* [What is being asked] When the string "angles" is part of a line below, that line should be copied.

====================

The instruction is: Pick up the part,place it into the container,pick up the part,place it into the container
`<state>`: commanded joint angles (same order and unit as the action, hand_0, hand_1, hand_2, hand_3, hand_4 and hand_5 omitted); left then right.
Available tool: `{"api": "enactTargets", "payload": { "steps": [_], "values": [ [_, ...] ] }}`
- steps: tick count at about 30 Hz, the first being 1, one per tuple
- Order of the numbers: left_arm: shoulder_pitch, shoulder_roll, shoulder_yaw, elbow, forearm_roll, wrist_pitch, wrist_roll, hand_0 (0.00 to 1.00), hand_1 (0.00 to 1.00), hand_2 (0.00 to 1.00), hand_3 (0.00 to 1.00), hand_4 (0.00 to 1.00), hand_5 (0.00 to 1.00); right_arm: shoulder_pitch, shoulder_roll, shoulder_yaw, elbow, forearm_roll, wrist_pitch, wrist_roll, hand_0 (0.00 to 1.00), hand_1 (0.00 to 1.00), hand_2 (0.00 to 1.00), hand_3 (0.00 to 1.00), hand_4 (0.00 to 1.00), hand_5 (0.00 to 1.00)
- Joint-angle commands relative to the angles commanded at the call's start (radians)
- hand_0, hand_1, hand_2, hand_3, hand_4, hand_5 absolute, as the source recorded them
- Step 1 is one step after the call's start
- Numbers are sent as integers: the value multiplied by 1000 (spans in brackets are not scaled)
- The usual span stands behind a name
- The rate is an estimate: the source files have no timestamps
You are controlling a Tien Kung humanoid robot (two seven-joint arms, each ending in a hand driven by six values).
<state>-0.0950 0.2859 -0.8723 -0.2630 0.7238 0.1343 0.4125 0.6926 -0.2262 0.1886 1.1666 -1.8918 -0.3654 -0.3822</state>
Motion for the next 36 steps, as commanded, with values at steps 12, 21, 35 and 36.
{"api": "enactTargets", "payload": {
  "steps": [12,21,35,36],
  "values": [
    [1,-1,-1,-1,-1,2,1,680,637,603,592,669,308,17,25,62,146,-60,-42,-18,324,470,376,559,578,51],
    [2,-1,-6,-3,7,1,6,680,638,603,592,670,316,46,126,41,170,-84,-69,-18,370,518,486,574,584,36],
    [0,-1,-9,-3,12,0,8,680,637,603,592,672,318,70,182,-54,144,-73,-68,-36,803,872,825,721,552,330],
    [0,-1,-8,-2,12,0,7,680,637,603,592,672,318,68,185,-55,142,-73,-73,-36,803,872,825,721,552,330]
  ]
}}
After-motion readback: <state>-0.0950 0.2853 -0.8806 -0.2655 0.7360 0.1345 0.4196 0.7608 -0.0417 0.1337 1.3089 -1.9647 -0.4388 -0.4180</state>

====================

* [Reply to the task]
`<state>`: commanded joint angles (same order and unit as the action, hand_0, hand_1, hand_2, hand_3, hand_4 and hand_5 omitted); left then right.
- Joint-angle commands relative to the angles commanded at the call's start (radians)

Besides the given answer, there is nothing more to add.